Hi @miquelramirez and @gfrances .

Seems you are after a big shark bug :-) So I am not sure this is helpful but I suspect it is related to the --disable-static-analysis, which may not be working. If I use that option with walkbot I get:

./run.py --hybrid --disable-static-analysis --instance examples/hybrid/continuous/walkbot/instance_001.pddl --domain examples/hybrid/continuous/walkbot/domain.pddl --driver sbfws --options dt=0.5,integrator=runge_kutta_2,bfws.rs=sim,width.force_generic_evaluator=true,bfws.using_feature_set=true,features.project_away_numeric=true,features.project_away_time=true,features.elliptical_2d=true,width.simulation=2,sim.log=true

[INFO][ 0.00298] Number of objects: 9
[INFO][ 0.00300] Number of state variables: 13
[INFO][ 0.00300] Number of problem atoms: 6
[INFO][ 0.00300] Number of action schemata: 12
[INFO][ 0.00301] Number of (perhaps partially) ground actions: 0
[INFO][ 0.00301] Number of goal atoms: 8
[INFO][ 0.00302] Number of state constraint atoms: 4
[INFO][ 0.00312] Deriving control to search engine...
terminate called after throwing an instance of 'std::runtime_error'
  what():  spx::LinearProgramm::add_constraint() : At the moment the right hand side of a constraint needs to be a constant
Peak memory: 67004 KB
caught signal 6 -- exiting
Aborted
...

I guess you know about this already?

gfrances commented 6 years ago

So you mean that if you don't disable the static analysis, everything works fine, but if you disable it you get that runtime error? Miquel is definitely your man here, but that sounds like some other minor bug?

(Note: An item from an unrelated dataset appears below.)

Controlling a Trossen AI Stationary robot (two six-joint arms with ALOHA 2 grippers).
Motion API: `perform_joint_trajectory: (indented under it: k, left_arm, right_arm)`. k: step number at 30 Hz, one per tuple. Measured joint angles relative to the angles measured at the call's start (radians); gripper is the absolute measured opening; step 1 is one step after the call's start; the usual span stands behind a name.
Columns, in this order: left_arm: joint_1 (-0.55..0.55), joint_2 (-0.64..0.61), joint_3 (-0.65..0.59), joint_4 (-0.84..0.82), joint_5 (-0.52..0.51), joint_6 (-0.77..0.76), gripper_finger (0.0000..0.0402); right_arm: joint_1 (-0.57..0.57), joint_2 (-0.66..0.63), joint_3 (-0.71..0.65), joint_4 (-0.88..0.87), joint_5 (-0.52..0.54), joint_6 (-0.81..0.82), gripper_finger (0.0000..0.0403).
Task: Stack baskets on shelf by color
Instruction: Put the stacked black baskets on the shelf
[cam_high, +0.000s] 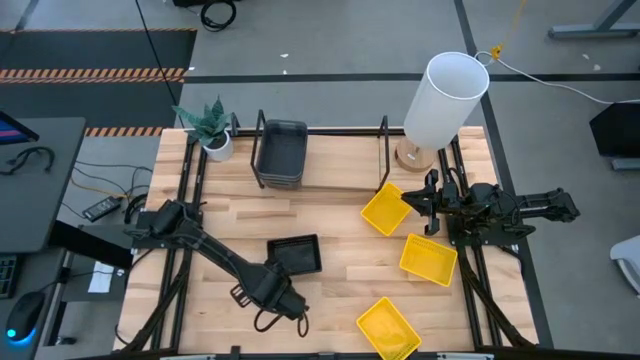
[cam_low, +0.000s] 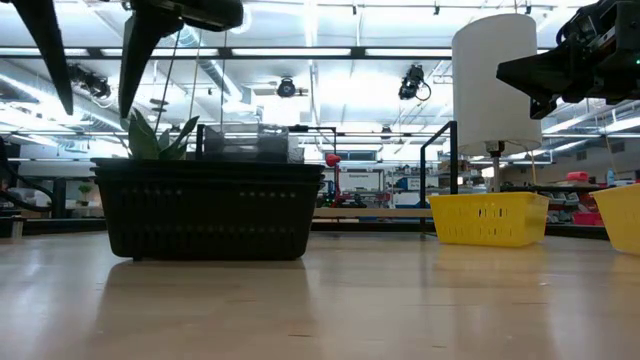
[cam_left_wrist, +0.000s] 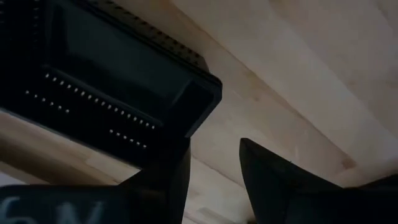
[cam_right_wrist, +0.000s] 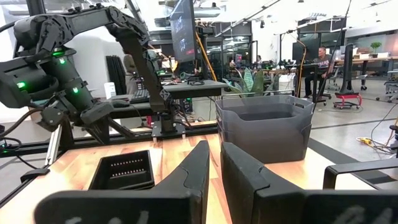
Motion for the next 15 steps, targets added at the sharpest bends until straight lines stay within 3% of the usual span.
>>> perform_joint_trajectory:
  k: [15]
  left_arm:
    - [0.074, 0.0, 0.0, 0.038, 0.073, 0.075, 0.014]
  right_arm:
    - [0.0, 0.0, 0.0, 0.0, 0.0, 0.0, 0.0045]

miquelramirez commented 6 years ago

@ssardina that isn't an error but the expected behaviour. If you disable the statics it can happen that was used to be a linear constraint, ceases to be linear or conform to the pattern the Lp compiler expects when you disable the optimisation for statics.

ssardina commented 6 years ago

Yes @gfrances , when I do not disable it, it works perfectly.

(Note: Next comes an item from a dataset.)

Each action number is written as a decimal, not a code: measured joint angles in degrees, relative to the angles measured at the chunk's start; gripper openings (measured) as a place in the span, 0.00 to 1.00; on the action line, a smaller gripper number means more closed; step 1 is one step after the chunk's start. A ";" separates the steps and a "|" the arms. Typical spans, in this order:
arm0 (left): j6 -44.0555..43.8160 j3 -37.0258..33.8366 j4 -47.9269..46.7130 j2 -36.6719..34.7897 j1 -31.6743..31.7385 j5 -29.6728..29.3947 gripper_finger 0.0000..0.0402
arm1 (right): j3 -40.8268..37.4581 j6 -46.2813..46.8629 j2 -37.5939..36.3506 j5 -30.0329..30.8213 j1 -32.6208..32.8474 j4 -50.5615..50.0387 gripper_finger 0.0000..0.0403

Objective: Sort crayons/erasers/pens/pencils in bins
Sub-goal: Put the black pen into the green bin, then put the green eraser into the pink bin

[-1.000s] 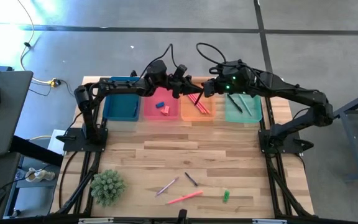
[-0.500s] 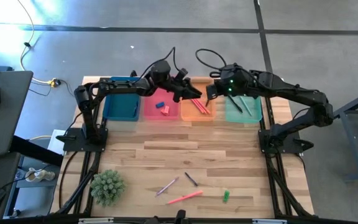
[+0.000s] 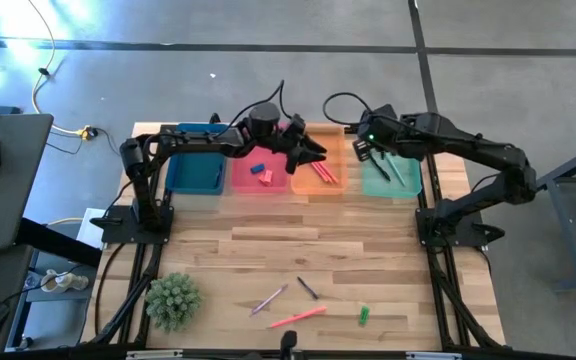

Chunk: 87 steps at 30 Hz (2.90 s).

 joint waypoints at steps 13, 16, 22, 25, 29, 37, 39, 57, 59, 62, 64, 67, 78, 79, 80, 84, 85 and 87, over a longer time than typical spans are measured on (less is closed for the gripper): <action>9.02 0.00 -6.18 -0.13 -1.08 -13.40 0.35 | -16.57 -12.82 -0.15 -8.21 -11.20 11.10 0.04; 11.12 0.00 -10.29 -0.62 -1.24 -16.28 0.34 | -21.23 -15.70 -0.15 -12.79 -13.56 16.47 0.04; 19.34 -0.01 -18.48 -3.58 -2.01 -24.51 0.31 | -27.84 -17.94 -0.15 -18.84 -17.71 23.95 0.04; 22.01 -0.01 -22.64 -5.40 -2.29 -28.33 0.30 | -29.90 -17.96 -0.15 -19.50 -19.31 24.29 0.04; 22.91 0.00 -27.24 -8.34 -2.16 -31.88 0.30 | -31.60 -17.94 -0.15 -21.04 -21.13 24.34 0.04; 23.01 0.00 -40.93 -14.51 -2.16 -37.55 0.30 | -32.92 -18.81 -0.15 -23.76 -24.66 24.22 0.04; 23.56 0.00 -45.39 -15.86 -2.21 -39.05 0.30 | -32.92 -19.38 -0.15 -23.76 -25.44 24.27 0.04; 23.48 -0.02 -70.84 -20.02 -2.25 -45.93 0.30 | -32.89 -16.27 -0.13 -25.64 -27.69 22.82 0.36; 23.54 -0.02 -71.49 -20.02 -2.25 -47.21 0.30 | -32.87 -14.80 -0.14 -26.15 -27.69 22.26 0.38; 23.54 -0.02 -72.39 -20.02 -2.25 -48.21 0.30 | -32.87 -13.25 -0.80 -28.04 -27.60 22.15 0.39; 23.96 -0.02 -72.90 -20.02 -2.21 -48.30 0.30 | -32.86 -12.57 -1.96 -29.65 -27.07 22.17 0.38; 23.98 -0.02 -72.87 -20.02 -2.21 -48.32 0.30 | -32.83 -10.23 -4.48 -31.02 -25.46 22.19 0.36; 23.98 -0.02 -70.91 -19.96 -2.14 -48.30 0.30 | -32.81 2.84 -13.90 -31.94 -15.49 33.28 0.33; 23.98 -0.02 -70.14 -19.96 -2.09 -48.30 0.30 | -32.79 3.40 -14.23 -31.96 -14.33 35.66 0.33; 23.98 -0.02 -69.24 -19.96 -1.97 -48.26 0.30 | -32.79 4.09 -14.43 -31.97 -13.13 38.00 0.33; 23.96 -0.02 -65.18 -19.96 -1.71 -47.52 0.30 | -32.79 6.18 -14.01 -31.91 -8.41 49.78 0.33; 23.97 -0.02 -64.37 -19.96 -1.73 -47.03 0.30 | -32.79 6.48 -13.61 -31.78 -7.18 52.90 0.33; 23.96 -0.02 -63.67 -19.96 -1.75 -45.20 0.30 | -32.79 6.52 -12.78 -30.68 -4.43 58.41 0.33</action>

But now @miquelramirez argues this is expected as the constraints you generate are not linear anymore. I guess this may be due to some technicalities, because if you compiled away only static functions, then linear constraints should stay linear right? But there must be some technicalities in the translation that breaks the linearity..

gfrances commented 6 years ago

Ok, I finally and unfortunately found out that the quick fix that I applied to fix the above problem (i.e. the one described in the beginning of this thread) is not really a fix, since it fails in many corner cases. This means that as of now, using the --asp flag can result in a potentially incomplete planner because of the abovementioned reasons. In particular, and just for (my) record, the quick fix fails because it fixes which atoms are considered state variables and which not, but does not make sure that all those that are considered state variables are given a value in the initial state. This is because this information is already lost after going through the ASP grounder, which has discarded them as static.